After the Senate judiciary committee invited him to attend a July hearing to testify in public, Trump Jr. instead cut a deal with the committee to avoid that session. It's unclear if he will eventually testify publicly, but committee leaders have said an open session with Trump Jr. is still on the table.
Grassley and the top Democrat on the panel, Dianne Feinstein of California, said in a statement Tuesday night that Trump Jr. agreed to a date for his interview shortly after telling the panel in late July he'd be willing to meet with them.
"This meeting will be conducted under the same terms as previously announced," the senators said in a statement.
While the committee spokesman would not divulge the precise date of Trump Jr.'s attendance in private, both Grassley and Feinstein have previously told CNN they expected him to appear before their panel as soon as September.

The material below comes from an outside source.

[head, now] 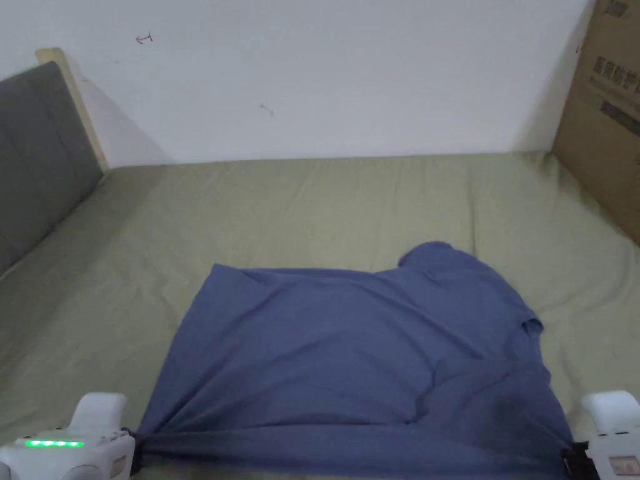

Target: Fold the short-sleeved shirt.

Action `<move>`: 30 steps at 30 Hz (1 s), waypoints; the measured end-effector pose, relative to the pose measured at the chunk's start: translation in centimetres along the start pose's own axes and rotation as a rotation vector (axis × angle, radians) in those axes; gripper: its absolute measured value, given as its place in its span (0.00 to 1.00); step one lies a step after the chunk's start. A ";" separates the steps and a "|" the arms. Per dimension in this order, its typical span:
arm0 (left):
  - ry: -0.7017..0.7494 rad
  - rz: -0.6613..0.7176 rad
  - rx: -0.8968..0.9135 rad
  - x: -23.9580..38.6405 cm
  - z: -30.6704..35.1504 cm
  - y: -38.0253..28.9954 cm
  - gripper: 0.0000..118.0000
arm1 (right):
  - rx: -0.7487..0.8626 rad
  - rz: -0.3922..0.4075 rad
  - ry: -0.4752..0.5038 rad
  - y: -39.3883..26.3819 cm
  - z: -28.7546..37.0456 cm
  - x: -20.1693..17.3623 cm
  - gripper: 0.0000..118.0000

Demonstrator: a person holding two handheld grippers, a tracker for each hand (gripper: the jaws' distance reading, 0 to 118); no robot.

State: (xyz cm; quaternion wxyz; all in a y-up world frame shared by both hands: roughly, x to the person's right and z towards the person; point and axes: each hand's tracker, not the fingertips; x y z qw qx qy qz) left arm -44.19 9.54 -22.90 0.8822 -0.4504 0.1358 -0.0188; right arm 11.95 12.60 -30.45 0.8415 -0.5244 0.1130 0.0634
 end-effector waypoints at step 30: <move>-0.086 0.300 0.118 -0.5 11.8 -11.6 0.00 | 0.273 -0.416 0.074 -13.6 6.8 -0.9 0.00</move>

Alan Futerfas, who is an attorney for the younger Trump, declined to comment.
Trump Jr. has come under intense focus after press reports revealed that he met in June 2016 at Trump Tower with Russian operatives as well as the then-campaign chairman, Paul Manafort, and the President's son-in-law, Jared Kushner. Before the meeting, Trump Jr. had been promised damaging information on the Clinton campaign at that meeting and had been informed that the Russian government wanted his father to win the elections.
After Trump Jr. disclosed some of his emails about the meeting, he told Fox News host Sean Hannity nothing came out of it, saying the brief session was of little value and focused primarily on the issue of Russian adoptions. He said that he would be willing to testify before Congress on the meeting, which he considered to be standard campaign protocol to look for opposition research.
"All of it," Trump Jr. told Hannity when asked if he'd be willing to testify about everything that happened under oath.
Earlier this month, Trump Jr. turned over 250 pages of documents to the Senate judiciary committee as part of the deal that they cut.